Taking as a premise that printmaking is a practice of action as well as documentation, this paper will examine how the materiality, dialogues and live processes of the collaborative print studio are implicit in the relational meaning of the material outcomes of this project. Using an ethnographic approach and observations from within the Print Studio to highlight underlying semiotic structures within print practice, I will consider the collaborative process as a transitional space, where participatory experimentation and social exchanges are translated into the material language of the final print.
During the collaborations of the print studio staff with Alberta Whittle, the print matrix became a site for mediation in both a social and structural sense, acting as an intermediary between action and documentation, as both transmitter and receiver during this creative partnership.

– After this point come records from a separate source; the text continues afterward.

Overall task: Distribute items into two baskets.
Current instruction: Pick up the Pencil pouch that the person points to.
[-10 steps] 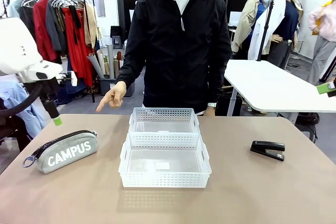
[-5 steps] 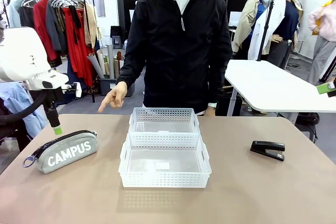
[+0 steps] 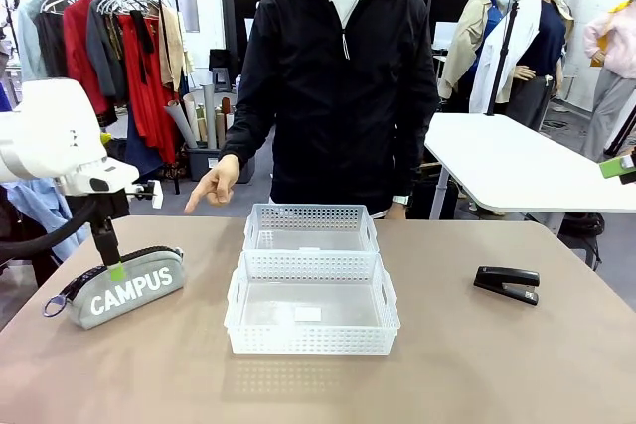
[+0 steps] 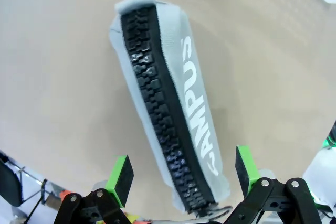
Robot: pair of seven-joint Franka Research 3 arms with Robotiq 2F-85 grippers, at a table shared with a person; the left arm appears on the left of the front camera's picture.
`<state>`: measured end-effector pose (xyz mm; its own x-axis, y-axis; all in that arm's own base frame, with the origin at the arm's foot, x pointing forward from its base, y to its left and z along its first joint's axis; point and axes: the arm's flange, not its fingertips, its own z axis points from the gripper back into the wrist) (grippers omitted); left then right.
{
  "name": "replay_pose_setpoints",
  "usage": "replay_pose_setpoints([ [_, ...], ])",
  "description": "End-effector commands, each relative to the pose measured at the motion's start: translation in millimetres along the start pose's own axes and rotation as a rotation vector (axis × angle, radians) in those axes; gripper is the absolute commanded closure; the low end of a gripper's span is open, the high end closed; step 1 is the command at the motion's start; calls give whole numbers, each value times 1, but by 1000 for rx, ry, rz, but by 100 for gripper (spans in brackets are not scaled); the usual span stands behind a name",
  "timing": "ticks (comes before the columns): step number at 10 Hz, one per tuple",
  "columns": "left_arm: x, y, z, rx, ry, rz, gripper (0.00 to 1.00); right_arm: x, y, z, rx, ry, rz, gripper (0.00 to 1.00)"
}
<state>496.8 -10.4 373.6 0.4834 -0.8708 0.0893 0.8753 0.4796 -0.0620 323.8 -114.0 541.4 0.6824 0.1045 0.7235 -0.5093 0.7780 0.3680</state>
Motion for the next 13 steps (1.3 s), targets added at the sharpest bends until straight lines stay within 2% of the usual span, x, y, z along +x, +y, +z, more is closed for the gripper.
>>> replay_pose_setpoints([
  [1, 2, 0, -13, 1, -42, -2, 0, 1, 0, 0, 13, -14, 10, 0],
  [8, 8, -3, -32, 47, -7, 42, 0, 1, 0, 0, 13, -14, 10, 0],
  [9, 9, -3, -32, 41, -1, 46, 9, 1, 0, 0, 13, -14, 10, 0],
  [10, 9, -3, -32, 41, 0, 45, 25, 1, 0, 0, 13, -14, 10, 0],
  [13, 9, -3, -32, 41, 5, 40, 85, 1, 0, 0, 13, -14, 10, 0],
])
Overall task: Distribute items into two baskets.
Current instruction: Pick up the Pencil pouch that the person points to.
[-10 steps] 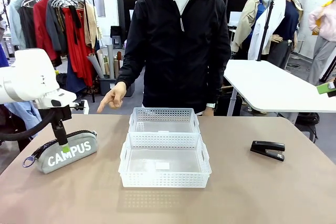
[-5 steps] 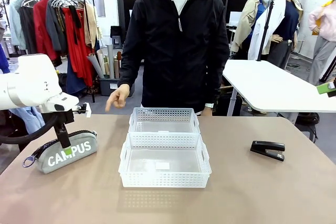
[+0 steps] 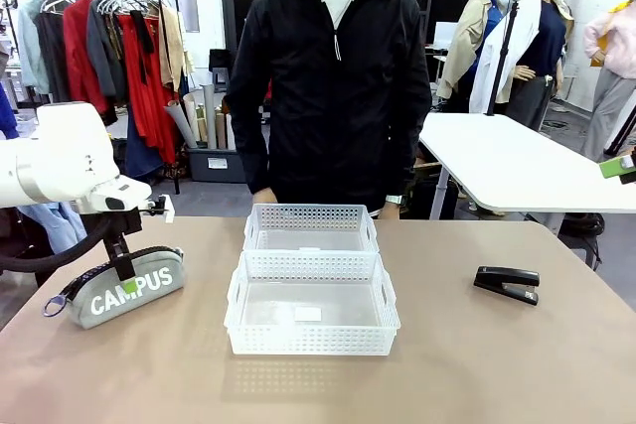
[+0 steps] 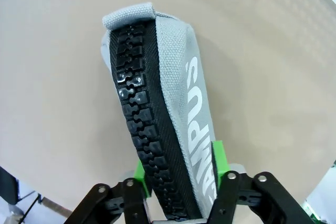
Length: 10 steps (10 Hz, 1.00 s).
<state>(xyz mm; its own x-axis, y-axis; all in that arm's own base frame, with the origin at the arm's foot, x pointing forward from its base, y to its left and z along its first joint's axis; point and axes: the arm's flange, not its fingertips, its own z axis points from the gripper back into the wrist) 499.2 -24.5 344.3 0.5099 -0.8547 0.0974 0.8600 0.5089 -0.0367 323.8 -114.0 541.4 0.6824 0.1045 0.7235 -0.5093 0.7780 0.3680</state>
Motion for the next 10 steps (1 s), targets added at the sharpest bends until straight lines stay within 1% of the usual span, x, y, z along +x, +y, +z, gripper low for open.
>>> replay_pose_setpoints([
  [1, -2, 0, -1, 12, 15, 7, 100, 1, 0, 0, 13, -14, 10, 0],
  [4, -2, 0, -1, 16, 25, -5, 100, 1, 0, 0, 13, -14, 10, 0],
  [10, -4, 0, 1, 13, 13, -6, 100, 1, 0, 0, 13, -14, 10, 0],
])
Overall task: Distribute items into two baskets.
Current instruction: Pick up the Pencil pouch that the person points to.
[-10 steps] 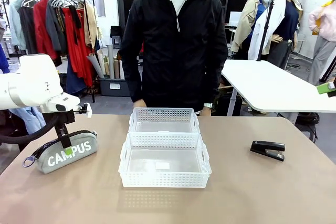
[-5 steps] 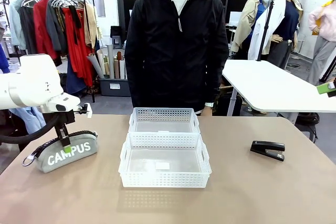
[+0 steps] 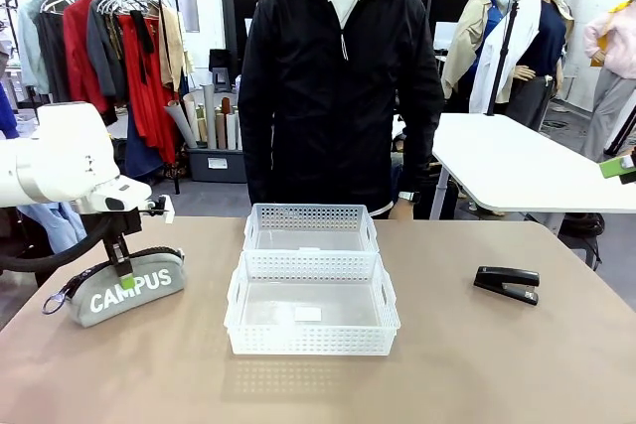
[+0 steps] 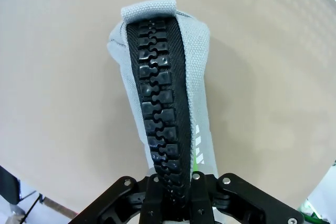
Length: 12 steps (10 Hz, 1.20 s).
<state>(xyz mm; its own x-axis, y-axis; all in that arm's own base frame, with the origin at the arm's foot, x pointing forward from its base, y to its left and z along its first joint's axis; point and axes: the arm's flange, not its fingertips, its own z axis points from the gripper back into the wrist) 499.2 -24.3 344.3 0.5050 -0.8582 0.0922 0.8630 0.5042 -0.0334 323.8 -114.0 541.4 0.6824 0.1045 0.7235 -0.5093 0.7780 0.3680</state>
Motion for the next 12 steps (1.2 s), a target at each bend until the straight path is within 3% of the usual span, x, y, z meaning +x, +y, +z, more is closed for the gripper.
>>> replay_pose_setpoints([
  [1, -4, -2, 6, 20, -7, 24, 100, 1, 0, 0, 13, -14, 10, 0],
  [6, -11, 1, 124, 144, -46, 235, 100, 1, 0, 0, 13, -14, 10, 0],
  [10, -54, -10, 223, 134, -137, 479, 100, 1, 0, 0, 13, -14, 10, 0],
  [12, -64, -18, 250, 79, -106, 599, 100, 1, 0, 0, 13, -14, 10, 0],
])
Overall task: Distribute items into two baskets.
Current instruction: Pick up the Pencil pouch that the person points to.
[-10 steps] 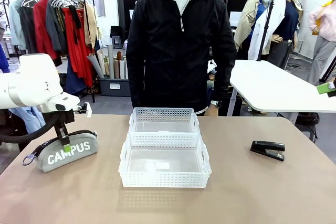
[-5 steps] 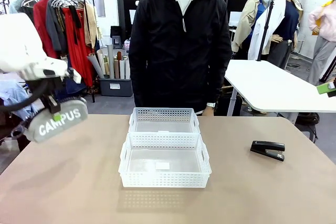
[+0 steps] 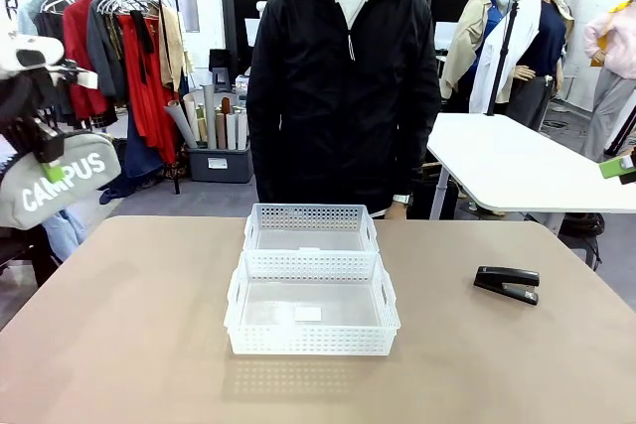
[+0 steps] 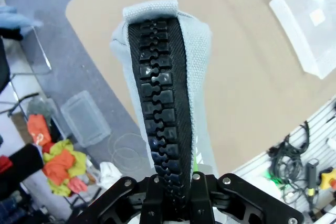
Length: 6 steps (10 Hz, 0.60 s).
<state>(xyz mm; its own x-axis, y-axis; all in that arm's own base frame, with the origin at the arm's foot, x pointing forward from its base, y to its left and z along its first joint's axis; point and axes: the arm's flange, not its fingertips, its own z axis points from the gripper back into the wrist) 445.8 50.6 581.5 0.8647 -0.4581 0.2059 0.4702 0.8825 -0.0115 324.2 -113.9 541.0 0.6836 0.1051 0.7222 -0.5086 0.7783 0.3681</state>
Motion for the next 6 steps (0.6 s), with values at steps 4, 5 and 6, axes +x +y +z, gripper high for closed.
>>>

Specifically, this paper will focus on the development of Whittle’s series of prints titled ‘Secreting Myths’, starting with dialogues around her artistic concepts of transience, breath, speech, healing, the documentation of historic narratives, ‘slippage’ and the unfixed nature of things. Through processes using snail trails through to the 16th century engravings of Theodor de Bry, I will explore the language in print developed and used by the artist to re-open, ‘un-fix’ and subvert accepted ‘histories’ of the European colonisation of a so-called ‘New World.’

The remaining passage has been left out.